Both outsource partners must not only manage the processes in the approved quality agreement but also work with high attention to detail and constant review of systems. This includes a rigorous management of the review process, including an internal audit program that is robust and meets the contract giver’s expectations relative to its auditing program. It should include a strong investigation process with a foundation in root-cause analysis and cGMP investigations of deviations and change orders. If the contract giver has agreed to sub-contract work from its contractors, it is important that the contract receiver has a supplier auditing program that meets the contract giver’s expectations and takes strong stewardship of materials and costs.

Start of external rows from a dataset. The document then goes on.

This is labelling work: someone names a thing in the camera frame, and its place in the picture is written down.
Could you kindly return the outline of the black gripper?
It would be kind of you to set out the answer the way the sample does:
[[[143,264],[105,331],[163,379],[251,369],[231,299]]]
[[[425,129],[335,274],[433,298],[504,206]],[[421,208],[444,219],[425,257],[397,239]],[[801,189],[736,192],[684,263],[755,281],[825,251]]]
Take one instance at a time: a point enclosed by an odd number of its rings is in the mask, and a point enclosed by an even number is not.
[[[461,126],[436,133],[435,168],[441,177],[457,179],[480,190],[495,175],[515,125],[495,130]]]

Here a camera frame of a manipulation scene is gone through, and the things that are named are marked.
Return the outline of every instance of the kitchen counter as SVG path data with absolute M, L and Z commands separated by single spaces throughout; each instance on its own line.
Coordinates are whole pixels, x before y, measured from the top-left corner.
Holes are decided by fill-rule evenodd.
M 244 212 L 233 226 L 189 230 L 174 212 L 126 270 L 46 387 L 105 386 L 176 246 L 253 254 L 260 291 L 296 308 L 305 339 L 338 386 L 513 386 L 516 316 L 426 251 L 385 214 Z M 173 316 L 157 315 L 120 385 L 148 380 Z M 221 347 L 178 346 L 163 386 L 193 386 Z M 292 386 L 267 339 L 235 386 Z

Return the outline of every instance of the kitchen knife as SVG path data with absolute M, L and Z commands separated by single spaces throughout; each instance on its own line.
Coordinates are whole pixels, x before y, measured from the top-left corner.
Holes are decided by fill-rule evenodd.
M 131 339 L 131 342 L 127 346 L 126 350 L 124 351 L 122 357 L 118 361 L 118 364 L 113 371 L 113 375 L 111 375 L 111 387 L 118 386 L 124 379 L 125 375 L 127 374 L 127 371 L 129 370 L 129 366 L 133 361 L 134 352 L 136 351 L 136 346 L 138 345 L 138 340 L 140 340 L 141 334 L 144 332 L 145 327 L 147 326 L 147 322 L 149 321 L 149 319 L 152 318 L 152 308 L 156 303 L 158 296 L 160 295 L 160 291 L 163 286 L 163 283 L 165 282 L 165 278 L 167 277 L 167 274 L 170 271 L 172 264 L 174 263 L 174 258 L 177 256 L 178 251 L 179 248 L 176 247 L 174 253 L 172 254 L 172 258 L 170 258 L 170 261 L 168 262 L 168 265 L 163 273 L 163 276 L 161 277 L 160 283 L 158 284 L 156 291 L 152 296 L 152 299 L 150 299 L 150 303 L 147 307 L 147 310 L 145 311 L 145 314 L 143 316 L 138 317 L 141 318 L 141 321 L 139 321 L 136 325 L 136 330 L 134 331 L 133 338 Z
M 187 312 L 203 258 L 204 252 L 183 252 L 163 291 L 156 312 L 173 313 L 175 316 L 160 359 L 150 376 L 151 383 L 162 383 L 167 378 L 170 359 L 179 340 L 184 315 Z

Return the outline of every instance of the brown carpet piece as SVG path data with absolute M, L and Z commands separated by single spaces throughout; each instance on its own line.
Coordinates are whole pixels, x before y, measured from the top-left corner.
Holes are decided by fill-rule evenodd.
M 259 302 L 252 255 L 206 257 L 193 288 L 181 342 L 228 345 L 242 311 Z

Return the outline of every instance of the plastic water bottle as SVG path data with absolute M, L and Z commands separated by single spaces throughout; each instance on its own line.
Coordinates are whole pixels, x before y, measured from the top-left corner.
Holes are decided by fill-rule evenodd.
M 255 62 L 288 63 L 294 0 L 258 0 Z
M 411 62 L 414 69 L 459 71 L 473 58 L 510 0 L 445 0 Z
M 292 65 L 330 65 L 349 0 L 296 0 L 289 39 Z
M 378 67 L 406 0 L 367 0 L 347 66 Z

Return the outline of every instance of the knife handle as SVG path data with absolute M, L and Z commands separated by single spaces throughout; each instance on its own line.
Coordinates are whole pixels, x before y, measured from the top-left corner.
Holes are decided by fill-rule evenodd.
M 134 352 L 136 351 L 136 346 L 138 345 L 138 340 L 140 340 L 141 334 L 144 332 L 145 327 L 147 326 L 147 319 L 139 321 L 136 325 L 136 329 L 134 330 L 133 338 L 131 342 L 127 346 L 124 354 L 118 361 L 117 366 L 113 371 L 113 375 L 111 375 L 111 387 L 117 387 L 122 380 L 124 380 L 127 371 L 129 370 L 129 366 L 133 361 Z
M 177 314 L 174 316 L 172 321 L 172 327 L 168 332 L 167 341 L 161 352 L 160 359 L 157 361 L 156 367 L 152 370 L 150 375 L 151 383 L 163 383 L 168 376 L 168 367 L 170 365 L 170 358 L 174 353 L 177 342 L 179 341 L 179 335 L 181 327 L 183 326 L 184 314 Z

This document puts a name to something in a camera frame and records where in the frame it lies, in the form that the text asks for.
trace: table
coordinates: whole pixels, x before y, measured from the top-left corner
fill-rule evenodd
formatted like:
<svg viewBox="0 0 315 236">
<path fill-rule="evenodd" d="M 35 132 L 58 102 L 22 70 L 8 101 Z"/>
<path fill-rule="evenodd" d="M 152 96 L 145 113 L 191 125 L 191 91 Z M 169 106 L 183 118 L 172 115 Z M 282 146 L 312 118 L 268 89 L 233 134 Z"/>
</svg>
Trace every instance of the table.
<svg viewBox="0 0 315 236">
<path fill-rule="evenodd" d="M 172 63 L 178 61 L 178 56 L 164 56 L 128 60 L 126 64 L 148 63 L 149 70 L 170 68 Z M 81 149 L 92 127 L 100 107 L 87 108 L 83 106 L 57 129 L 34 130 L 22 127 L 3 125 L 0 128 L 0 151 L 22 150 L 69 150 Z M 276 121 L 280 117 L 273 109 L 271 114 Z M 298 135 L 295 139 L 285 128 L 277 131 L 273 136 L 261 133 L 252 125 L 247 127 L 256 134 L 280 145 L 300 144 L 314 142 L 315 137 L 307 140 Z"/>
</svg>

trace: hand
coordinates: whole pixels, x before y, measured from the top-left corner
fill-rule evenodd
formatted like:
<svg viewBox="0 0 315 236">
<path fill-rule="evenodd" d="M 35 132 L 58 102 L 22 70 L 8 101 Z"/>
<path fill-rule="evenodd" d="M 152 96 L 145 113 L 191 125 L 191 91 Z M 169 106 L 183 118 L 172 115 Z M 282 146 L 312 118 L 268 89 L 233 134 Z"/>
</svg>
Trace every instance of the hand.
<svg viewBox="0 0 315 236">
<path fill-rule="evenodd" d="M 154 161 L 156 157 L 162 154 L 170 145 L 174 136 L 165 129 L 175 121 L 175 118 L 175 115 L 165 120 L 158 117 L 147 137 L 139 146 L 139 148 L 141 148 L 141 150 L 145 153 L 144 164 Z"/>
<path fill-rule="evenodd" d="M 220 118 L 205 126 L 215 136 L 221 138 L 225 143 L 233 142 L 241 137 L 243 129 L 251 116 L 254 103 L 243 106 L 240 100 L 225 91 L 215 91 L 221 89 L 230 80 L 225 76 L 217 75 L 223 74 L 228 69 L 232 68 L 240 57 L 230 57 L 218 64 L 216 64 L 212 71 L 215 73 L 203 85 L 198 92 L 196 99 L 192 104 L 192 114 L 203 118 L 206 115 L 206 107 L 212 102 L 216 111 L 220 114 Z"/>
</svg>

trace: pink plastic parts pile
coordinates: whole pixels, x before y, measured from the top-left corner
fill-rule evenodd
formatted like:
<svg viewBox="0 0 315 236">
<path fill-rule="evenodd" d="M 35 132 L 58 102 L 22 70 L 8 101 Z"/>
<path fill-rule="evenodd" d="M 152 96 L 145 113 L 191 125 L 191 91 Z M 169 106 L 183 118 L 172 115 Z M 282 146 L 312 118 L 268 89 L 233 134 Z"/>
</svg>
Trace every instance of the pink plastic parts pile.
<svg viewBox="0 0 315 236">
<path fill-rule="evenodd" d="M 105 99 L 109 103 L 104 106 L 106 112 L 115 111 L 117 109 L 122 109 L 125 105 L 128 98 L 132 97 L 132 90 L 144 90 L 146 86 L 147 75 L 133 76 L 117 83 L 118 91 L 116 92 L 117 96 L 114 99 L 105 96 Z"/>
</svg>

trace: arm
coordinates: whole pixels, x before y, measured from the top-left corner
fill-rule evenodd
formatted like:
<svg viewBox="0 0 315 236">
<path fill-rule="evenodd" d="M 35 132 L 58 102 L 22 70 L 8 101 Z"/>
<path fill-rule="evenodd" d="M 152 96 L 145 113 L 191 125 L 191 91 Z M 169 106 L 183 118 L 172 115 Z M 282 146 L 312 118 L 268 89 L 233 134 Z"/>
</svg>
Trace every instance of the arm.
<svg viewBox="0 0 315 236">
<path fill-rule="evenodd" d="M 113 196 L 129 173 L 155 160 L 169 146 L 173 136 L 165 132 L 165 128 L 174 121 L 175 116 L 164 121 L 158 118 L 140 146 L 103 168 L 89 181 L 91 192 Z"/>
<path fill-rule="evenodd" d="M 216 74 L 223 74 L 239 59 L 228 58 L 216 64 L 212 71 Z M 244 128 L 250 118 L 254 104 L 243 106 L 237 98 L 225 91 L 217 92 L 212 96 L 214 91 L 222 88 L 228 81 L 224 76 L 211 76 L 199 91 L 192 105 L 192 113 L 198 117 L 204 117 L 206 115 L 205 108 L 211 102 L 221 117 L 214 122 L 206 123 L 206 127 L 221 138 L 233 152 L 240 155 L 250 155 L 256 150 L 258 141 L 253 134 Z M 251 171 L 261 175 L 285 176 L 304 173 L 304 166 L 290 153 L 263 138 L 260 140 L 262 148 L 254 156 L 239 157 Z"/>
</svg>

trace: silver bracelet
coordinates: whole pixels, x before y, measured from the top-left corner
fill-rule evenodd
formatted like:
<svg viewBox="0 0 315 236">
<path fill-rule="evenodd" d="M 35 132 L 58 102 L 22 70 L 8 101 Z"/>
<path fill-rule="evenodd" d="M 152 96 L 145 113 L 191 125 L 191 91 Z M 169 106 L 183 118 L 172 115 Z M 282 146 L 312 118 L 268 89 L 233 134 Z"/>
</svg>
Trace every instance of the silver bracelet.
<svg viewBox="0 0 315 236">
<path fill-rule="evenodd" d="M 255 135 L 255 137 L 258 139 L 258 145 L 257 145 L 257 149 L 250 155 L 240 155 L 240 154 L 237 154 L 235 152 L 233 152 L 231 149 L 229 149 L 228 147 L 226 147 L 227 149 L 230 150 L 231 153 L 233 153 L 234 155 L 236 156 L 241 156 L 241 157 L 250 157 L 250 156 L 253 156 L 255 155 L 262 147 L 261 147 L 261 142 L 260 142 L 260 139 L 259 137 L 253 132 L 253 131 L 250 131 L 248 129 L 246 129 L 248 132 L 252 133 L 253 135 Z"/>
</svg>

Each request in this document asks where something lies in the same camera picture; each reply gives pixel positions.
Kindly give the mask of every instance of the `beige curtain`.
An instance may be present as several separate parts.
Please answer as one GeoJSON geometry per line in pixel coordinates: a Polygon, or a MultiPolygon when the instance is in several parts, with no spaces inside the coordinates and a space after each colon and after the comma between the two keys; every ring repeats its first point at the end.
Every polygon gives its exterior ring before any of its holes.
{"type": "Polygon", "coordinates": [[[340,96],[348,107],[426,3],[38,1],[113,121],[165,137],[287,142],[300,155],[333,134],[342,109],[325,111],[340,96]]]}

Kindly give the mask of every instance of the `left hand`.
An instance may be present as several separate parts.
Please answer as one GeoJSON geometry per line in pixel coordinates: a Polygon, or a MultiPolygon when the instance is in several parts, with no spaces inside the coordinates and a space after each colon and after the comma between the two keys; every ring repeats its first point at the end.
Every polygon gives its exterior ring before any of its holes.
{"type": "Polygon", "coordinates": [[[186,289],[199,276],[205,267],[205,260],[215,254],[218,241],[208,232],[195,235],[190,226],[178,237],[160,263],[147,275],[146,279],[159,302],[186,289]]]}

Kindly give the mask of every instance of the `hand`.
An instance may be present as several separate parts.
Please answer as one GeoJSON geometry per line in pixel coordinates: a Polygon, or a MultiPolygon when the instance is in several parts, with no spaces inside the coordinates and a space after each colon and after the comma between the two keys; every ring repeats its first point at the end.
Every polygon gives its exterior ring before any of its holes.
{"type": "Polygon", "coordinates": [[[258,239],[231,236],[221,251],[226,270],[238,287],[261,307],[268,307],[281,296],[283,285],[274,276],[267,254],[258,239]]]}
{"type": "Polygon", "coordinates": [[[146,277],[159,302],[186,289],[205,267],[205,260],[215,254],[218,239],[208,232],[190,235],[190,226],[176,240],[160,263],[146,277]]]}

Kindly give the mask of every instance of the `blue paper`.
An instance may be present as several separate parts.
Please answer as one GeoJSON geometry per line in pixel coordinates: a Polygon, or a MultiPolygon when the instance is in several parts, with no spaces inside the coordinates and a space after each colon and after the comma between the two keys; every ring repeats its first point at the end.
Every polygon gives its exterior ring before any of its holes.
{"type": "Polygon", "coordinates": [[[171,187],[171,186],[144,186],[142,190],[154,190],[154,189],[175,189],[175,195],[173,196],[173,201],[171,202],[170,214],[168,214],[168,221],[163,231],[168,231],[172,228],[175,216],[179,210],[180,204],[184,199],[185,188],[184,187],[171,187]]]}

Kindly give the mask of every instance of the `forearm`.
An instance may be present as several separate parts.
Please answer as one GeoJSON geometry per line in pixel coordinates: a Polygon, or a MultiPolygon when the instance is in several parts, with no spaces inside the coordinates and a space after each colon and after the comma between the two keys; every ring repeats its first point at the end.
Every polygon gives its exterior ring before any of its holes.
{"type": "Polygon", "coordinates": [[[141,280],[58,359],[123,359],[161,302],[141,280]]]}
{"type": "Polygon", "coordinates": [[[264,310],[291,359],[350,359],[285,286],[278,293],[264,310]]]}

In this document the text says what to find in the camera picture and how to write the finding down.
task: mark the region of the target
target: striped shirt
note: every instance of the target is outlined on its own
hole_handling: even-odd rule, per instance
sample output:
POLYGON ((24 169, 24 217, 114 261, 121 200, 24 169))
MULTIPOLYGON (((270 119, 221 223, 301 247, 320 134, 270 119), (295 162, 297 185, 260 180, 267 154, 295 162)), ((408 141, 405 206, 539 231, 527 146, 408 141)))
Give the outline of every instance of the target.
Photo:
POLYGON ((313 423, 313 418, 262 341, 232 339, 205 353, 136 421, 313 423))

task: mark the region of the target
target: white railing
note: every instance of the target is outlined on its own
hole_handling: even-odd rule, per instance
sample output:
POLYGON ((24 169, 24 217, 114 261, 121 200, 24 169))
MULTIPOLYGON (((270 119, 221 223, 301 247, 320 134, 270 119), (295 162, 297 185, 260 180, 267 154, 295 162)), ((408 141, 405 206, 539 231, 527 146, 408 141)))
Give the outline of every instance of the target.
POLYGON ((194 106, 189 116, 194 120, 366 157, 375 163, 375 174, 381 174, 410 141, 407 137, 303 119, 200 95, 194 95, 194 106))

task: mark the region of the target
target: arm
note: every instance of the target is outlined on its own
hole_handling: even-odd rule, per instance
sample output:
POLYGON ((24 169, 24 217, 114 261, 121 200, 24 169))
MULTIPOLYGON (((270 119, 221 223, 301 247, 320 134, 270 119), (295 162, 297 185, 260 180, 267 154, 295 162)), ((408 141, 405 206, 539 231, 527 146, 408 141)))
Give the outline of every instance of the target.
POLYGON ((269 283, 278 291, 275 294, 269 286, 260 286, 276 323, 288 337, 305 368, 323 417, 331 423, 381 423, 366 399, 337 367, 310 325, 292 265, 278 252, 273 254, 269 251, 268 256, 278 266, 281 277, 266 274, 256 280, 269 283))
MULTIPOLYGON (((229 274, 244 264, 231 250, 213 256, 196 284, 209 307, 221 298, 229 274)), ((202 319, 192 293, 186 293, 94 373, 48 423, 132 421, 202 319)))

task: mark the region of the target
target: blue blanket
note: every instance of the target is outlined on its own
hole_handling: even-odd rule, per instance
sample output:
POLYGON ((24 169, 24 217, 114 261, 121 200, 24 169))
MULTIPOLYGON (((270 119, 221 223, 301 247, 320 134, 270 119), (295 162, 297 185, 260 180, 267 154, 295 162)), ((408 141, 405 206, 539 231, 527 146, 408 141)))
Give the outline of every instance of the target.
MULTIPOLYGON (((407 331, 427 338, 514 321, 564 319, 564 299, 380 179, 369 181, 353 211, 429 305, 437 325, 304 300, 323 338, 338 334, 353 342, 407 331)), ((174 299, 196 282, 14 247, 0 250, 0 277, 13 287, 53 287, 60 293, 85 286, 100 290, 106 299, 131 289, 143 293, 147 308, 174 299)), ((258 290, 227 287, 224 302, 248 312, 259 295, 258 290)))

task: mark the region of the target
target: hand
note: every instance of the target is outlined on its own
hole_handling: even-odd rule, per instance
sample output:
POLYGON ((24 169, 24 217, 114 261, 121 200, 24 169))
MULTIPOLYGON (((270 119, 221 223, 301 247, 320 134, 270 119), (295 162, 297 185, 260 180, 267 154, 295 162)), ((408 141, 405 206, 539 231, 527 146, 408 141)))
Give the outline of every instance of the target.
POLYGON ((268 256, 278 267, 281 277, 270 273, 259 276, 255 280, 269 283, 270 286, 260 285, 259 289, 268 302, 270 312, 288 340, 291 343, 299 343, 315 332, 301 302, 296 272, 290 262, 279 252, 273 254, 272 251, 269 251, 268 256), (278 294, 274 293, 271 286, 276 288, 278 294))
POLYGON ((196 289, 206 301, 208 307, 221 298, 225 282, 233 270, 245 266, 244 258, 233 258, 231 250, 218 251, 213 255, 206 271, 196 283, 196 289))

A strategy to work within industry organizations, pharmacopeias, and regulatory forums helps to further strengthen the partnership as a relationship. A contract receiver that is working within standards-setting bodies such as pharmacopeias or regulatory review processes is a contract receiver that expects to help provide solutions to its partners, with a thorough understanding of how standards are written and set for the industry. This should mean participation on pharma/biotech association advisory boards and participation in industry working groups or even expert committees or panels within organizations, such as national pharmacopeias. Contract receivers should be actively involved with international industry associations and standards and guidance-setting bodies, including academia, to ensure that they understand current regulatory interpretation and can help influence pharma/biotech directions.